──────── Entries provided

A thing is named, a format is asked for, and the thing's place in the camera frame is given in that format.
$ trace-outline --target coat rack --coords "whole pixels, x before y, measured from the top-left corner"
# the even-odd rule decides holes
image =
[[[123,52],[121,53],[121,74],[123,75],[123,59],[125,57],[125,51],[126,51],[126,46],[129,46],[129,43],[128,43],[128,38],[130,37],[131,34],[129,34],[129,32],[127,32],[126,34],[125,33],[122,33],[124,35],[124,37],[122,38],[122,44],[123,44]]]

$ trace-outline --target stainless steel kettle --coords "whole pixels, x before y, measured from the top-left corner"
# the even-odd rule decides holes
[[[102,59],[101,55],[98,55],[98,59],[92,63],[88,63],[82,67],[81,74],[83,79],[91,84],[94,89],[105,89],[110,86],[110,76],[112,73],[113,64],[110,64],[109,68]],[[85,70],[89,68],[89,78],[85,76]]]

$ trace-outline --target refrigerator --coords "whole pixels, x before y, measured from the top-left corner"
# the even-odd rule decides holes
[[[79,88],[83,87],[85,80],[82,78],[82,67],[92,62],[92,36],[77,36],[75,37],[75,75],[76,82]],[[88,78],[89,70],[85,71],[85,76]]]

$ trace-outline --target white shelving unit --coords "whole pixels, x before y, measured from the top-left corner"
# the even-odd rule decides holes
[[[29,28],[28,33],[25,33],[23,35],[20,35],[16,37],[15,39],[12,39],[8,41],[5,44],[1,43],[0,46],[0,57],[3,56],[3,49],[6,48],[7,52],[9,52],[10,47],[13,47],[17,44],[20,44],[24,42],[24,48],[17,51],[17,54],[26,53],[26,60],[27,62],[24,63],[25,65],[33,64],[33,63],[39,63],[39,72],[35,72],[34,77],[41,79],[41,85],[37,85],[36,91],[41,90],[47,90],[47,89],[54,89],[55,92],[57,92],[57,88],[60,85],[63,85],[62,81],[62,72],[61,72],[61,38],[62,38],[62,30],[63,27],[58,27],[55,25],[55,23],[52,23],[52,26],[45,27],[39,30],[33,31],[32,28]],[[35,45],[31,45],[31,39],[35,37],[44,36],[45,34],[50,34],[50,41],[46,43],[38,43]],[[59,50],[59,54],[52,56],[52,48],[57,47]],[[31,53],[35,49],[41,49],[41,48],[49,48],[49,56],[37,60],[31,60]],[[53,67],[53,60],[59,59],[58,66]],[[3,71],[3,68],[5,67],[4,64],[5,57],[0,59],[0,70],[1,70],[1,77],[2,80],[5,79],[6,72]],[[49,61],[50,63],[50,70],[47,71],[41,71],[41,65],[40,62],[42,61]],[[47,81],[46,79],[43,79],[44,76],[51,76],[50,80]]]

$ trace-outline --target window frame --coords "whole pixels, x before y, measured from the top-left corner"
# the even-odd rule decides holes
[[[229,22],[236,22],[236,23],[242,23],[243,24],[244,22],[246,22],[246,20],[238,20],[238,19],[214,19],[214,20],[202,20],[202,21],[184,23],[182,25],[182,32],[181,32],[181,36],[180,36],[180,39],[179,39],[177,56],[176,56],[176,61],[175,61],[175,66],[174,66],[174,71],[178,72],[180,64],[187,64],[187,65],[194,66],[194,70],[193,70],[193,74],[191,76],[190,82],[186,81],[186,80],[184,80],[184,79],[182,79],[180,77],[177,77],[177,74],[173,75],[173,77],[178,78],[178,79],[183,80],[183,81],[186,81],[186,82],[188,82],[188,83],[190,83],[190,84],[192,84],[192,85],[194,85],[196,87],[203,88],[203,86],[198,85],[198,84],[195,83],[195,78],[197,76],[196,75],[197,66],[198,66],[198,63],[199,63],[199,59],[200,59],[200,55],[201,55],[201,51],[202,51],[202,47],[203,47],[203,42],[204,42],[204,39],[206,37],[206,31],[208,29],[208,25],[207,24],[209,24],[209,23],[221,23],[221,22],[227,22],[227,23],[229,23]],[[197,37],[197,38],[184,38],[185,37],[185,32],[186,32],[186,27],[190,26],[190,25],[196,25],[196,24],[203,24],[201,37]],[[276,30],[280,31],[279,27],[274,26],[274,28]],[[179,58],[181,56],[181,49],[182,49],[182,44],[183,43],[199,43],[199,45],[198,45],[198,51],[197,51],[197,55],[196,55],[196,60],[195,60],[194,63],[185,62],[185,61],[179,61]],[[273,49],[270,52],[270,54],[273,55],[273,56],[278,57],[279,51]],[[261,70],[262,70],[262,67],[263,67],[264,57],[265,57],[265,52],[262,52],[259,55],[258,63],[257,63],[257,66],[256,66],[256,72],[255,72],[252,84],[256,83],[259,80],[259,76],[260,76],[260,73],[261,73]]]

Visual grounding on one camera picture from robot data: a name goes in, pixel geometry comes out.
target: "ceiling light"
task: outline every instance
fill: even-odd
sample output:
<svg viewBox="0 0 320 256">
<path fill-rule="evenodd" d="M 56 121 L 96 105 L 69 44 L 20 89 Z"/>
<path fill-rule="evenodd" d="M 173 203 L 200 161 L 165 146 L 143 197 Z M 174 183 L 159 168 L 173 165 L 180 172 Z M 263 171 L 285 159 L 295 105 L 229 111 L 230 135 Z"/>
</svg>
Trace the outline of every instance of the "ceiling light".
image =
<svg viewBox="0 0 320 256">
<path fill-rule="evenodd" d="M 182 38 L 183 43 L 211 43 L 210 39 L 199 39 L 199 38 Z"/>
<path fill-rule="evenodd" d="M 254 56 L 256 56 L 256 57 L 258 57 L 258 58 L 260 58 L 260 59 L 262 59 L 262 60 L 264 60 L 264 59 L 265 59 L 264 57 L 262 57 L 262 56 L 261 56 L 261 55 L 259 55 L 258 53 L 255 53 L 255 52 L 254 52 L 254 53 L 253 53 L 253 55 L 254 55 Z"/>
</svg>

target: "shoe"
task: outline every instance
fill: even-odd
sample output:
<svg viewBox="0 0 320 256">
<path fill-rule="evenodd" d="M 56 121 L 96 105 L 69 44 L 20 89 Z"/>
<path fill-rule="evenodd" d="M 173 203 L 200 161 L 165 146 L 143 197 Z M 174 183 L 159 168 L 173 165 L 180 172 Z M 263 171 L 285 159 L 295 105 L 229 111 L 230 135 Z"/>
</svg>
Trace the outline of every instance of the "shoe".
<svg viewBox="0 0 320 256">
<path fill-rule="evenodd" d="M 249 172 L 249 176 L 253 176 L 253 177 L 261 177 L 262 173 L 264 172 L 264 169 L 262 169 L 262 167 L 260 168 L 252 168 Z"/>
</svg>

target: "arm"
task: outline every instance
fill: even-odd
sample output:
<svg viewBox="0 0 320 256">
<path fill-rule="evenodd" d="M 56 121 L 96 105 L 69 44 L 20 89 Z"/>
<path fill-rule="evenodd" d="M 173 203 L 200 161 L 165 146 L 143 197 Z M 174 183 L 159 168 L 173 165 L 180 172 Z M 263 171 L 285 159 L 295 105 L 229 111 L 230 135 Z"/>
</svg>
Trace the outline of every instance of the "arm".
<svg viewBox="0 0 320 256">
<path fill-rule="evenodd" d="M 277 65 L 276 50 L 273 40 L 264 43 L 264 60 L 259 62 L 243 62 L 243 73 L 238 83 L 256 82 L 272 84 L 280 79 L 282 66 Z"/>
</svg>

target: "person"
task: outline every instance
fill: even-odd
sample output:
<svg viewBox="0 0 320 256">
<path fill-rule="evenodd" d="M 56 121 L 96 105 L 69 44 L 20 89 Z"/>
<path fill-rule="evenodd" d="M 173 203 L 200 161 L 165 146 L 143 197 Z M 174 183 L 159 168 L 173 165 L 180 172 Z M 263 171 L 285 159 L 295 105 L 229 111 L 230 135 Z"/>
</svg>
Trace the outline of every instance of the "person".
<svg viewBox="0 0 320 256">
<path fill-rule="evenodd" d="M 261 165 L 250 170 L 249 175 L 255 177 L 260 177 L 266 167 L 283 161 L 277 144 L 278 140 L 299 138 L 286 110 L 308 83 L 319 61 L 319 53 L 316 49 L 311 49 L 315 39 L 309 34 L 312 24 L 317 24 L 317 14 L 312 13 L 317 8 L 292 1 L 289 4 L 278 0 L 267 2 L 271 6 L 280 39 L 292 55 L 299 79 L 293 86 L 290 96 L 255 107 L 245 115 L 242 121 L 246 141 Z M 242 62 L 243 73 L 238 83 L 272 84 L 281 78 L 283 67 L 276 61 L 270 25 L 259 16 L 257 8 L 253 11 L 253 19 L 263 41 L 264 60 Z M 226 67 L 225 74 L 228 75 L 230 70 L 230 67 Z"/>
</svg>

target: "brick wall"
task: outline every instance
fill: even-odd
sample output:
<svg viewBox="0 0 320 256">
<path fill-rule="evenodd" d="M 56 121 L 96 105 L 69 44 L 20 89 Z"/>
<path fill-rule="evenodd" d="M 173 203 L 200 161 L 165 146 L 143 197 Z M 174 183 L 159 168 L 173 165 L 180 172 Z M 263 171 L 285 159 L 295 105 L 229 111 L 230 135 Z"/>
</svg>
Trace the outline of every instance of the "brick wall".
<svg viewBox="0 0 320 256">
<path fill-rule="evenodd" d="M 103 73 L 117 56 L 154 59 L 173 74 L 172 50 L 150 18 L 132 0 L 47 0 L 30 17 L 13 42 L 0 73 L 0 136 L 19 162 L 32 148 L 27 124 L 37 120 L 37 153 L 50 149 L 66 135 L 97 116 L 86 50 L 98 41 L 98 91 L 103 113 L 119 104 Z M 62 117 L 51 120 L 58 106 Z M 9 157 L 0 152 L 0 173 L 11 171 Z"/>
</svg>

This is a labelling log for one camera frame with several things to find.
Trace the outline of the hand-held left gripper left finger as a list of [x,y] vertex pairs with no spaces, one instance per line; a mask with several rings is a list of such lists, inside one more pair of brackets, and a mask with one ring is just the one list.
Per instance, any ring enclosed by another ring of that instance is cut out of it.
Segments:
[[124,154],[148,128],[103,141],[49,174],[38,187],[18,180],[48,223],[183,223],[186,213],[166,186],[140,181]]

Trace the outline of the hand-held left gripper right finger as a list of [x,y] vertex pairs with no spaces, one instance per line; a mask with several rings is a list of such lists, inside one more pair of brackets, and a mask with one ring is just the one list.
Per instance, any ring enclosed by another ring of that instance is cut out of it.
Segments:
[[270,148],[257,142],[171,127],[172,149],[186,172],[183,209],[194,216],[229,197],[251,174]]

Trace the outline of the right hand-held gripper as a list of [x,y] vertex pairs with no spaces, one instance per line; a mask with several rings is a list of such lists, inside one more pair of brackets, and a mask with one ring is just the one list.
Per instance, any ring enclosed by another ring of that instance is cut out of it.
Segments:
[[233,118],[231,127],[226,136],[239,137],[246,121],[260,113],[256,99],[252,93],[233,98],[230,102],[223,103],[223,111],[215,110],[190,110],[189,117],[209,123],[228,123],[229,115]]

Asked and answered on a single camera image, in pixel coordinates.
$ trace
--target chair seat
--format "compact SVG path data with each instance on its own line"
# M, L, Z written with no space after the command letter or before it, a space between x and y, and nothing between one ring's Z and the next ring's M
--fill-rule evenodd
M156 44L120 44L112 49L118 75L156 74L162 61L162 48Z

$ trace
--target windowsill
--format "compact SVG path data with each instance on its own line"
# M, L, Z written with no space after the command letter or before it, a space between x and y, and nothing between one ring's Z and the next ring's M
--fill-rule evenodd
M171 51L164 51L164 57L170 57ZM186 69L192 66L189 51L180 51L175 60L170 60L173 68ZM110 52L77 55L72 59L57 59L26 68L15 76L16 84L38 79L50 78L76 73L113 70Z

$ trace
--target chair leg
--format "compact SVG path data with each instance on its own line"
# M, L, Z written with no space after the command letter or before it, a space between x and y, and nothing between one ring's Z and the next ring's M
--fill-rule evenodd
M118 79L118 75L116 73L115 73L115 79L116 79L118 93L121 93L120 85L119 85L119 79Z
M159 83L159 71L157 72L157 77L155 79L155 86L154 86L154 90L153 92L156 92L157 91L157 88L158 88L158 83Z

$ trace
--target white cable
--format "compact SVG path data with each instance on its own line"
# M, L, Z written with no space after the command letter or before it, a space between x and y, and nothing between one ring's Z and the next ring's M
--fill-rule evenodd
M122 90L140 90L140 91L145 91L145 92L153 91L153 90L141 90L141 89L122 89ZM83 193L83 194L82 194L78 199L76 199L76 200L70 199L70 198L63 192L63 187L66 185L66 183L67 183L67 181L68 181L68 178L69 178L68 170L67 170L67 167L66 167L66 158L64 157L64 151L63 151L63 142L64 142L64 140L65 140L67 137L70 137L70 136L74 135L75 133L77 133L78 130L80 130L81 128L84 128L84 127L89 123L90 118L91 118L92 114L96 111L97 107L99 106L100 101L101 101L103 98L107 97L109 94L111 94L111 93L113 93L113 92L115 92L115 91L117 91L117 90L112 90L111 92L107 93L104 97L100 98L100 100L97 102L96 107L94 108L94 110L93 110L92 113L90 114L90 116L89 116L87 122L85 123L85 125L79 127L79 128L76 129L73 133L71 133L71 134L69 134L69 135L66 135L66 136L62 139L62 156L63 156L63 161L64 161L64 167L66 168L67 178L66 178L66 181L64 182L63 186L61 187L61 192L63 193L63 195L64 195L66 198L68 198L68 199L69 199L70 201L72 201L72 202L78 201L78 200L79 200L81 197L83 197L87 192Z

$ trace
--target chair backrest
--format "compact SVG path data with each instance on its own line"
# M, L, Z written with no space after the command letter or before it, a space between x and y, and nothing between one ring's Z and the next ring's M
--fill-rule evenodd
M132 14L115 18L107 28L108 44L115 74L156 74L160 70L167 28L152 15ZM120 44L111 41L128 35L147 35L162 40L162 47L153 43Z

────────────────

> _Task directions_: Report how many lines of the data hold the string "hand"; give only the number.

> _Solution_: 3